Items from a data source
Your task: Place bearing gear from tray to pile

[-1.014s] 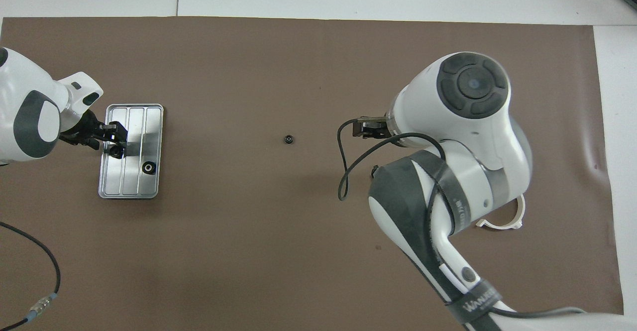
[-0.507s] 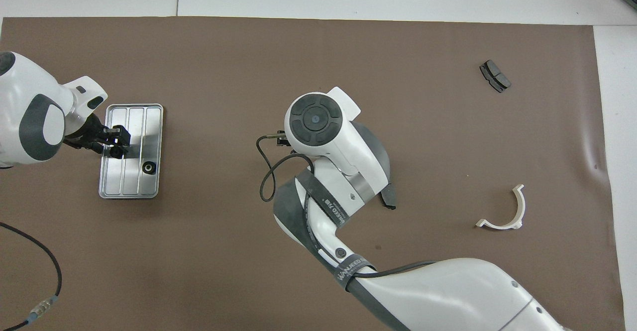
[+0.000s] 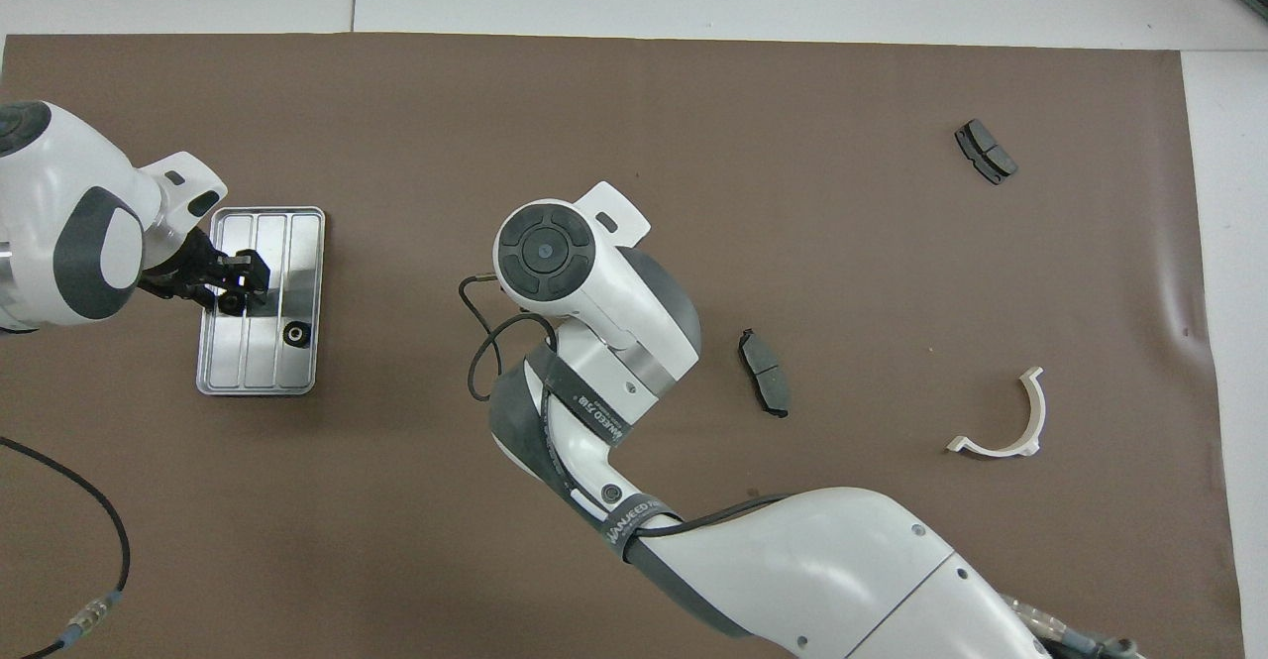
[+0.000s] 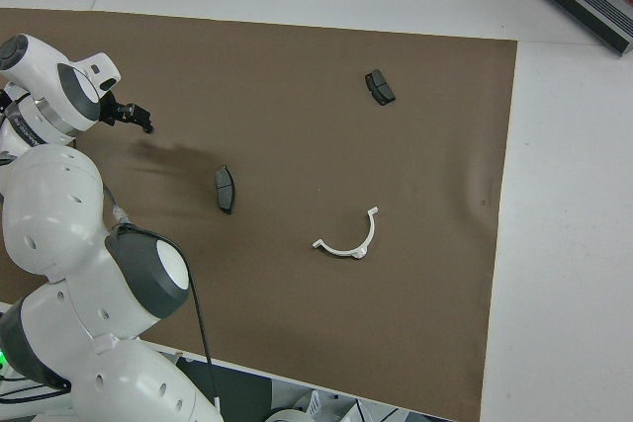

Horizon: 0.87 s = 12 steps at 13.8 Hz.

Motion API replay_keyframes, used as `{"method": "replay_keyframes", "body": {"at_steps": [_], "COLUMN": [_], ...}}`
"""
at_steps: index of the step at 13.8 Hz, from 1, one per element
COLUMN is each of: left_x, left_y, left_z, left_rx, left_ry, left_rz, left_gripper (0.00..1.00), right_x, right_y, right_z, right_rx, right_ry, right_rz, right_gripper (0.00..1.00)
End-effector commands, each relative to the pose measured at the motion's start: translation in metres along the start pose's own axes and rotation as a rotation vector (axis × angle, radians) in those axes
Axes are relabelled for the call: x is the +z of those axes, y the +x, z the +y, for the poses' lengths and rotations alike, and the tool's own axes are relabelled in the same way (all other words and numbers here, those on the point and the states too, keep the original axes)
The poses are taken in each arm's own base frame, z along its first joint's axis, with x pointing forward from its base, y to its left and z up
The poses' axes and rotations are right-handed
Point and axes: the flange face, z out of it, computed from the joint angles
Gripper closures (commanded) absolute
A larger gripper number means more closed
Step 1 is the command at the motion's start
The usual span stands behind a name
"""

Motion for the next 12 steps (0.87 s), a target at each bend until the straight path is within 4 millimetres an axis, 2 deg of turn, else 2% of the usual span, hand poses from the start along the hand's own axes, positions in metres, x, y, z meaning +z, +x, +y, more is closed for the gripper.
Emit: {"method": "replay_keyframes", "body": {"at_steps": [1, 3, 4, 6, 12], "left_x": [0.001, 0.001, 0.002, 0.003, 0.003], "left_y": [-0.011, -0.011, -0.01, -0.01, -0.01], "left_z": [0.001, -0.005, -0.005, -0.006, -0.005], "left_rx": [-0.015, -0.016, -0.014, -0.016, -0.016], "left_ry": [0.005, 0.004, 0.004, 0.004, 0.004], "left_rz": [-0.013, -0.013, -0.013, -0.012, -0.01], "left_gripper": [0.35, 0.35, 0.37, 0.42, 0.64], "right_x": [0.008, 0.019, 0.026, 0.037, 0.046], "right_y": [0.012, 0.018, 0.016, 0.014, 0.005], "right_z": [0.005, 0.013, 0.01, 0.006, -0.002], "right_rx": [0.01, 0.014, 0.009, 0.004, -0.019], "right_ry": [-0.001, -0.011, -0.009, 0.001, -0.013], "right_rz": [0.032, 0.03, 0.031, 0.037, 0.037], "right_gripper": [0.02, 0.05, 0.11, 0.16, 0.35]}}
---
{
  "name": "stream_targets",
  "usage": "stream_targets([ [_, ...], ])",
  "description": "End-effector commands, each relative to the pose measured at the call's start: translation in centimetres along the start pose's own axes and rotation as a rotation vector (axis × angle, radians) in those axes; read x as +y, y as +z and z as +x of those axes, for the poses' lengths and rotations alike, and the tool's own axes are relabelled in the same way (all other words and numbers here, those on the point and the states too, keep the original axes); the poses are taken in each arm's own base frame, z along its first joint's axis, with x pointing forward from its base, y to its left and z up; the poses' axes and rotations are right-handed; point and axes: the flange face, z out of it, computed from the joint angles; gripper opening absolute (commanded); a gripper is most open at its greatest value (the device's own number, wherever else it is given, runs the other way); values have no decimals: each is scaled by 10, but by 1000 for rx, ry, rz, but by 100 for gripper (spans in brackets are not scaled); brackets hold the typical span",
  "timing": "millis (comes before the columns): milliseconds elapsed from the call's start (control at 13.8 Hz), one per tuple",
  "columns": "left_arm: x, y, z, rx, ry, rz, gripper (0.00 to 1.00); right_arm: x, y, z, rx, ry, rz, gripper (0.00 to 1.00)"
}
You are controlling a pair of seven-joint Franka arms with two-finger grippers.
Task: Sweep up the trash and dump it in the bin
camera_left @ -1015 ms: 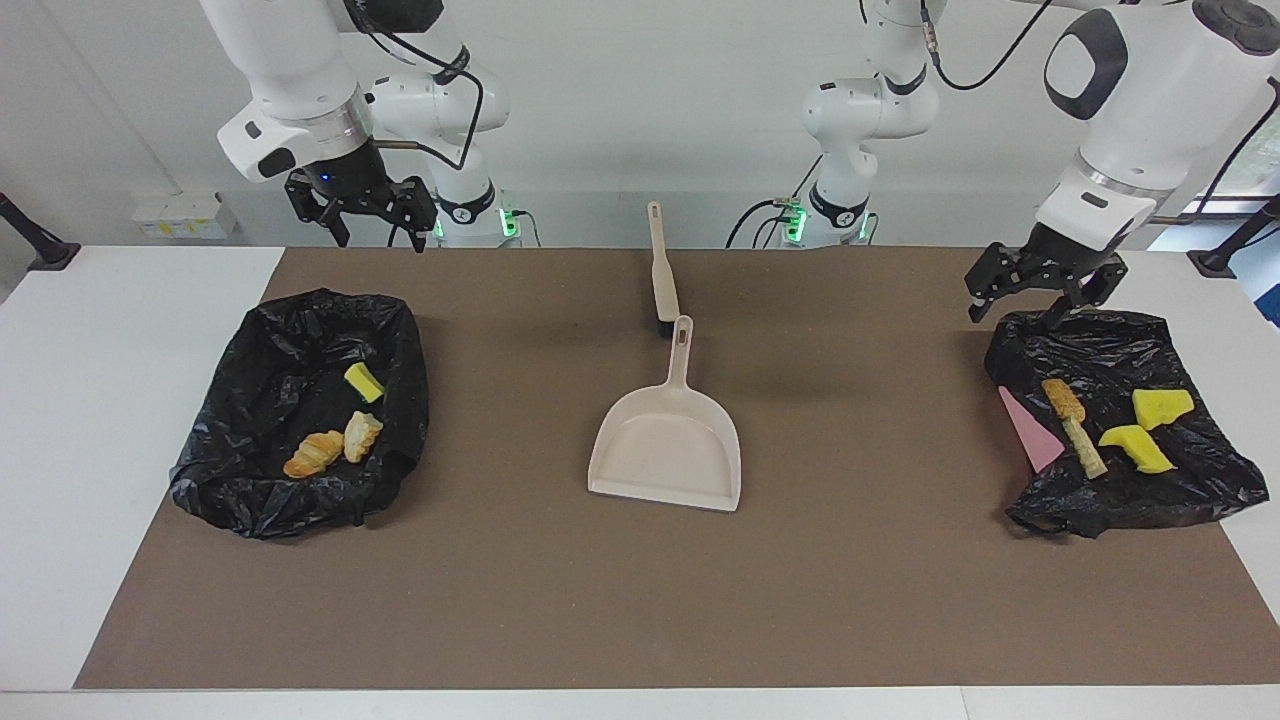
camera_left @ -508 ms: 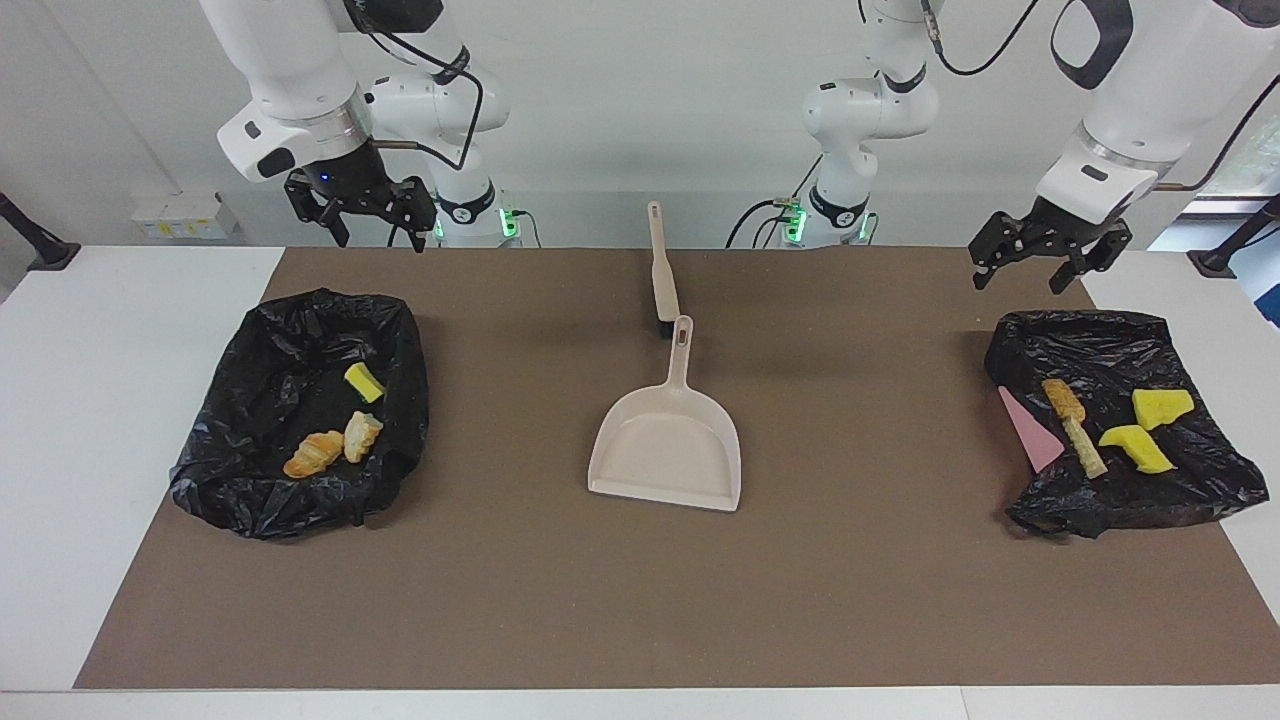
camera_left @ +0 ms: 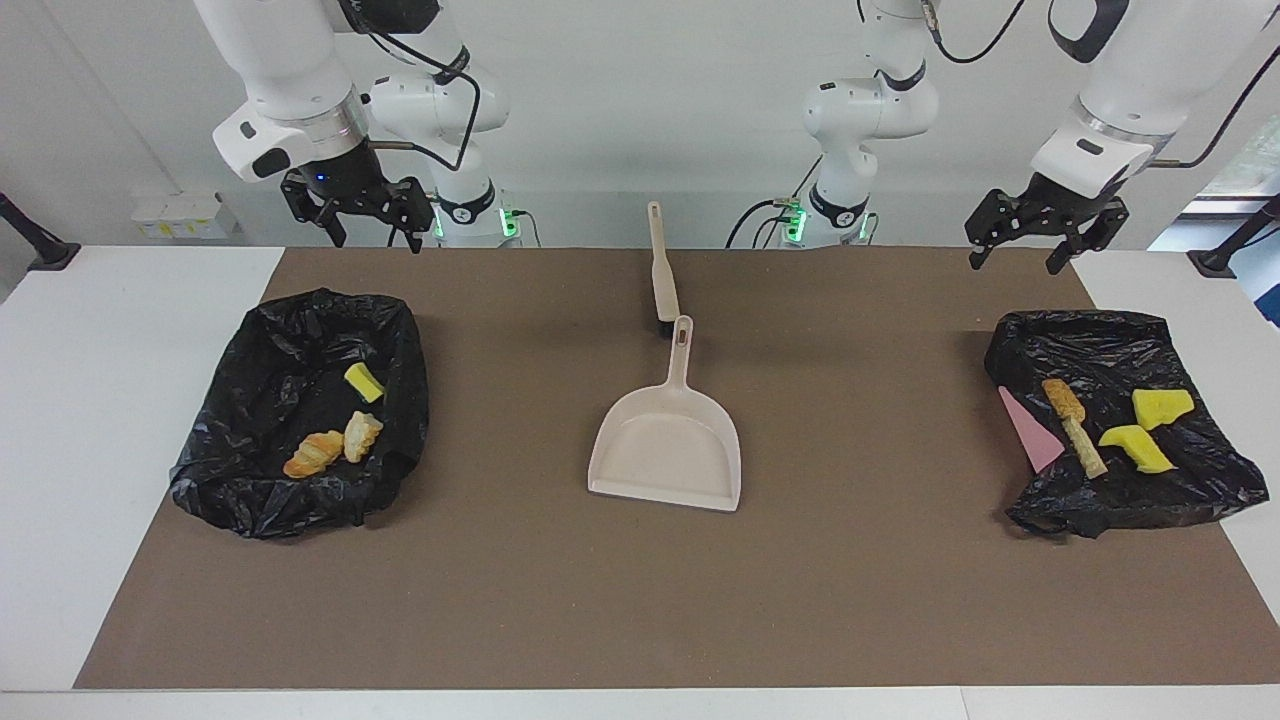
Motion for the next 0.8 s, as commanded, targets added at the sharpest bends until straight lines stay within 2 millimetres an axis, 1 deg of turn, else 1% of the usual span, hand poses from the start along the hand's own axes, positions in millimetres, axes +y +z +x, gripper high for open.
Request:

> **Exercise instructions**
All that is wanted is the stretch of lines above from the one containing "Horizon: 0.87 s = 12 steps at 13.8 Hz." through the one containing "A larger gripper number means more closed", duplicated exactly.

> **Answer to this task**
Horizon: 0.87 s = 12 steps at 13.8 Hz.

Motion API replay_keyframes, used as `{"method": "replay_keyframes", "body": {"at_steps": [_], "COLUMN": [_], ...}}`
"""
at_steps: index of the step at 13.8 Hz, from 1, one per element
COLUMN is each of: left_x, left_y, left_z, left_rx, left_ry, left_rz, left_gripper (0.00..1.00), right_x, right_y, right_z, right_rx, right_ry, right_rz, right_gripper (0.00..1.00)
End-effector commands, each relative to the pose measured at the motion's start: translation in metres along the start pose's own axes and rotation as a rotation vector (axis × angle, radians) in those axes
Axes are relabelled for the call: x is the +z of those axes, y the +x, z the +y, for the poses' lengths and rotations alike, and the tool's own axes are relabelled in the same way (all other words and numbers here, those on the point and the states too, keep the original axes)
The poses are taken in each arm's own base frame, z along its first joint's axis, with x pointing forward from its base, y to its left and z up
The poses' axes and rotations are right-handed
Point and axes: the flange face, z out of it, computed from the joint angles
Gripper closures (commanded) absolute
A larger gripper number means more closed

This answer has been written out in full.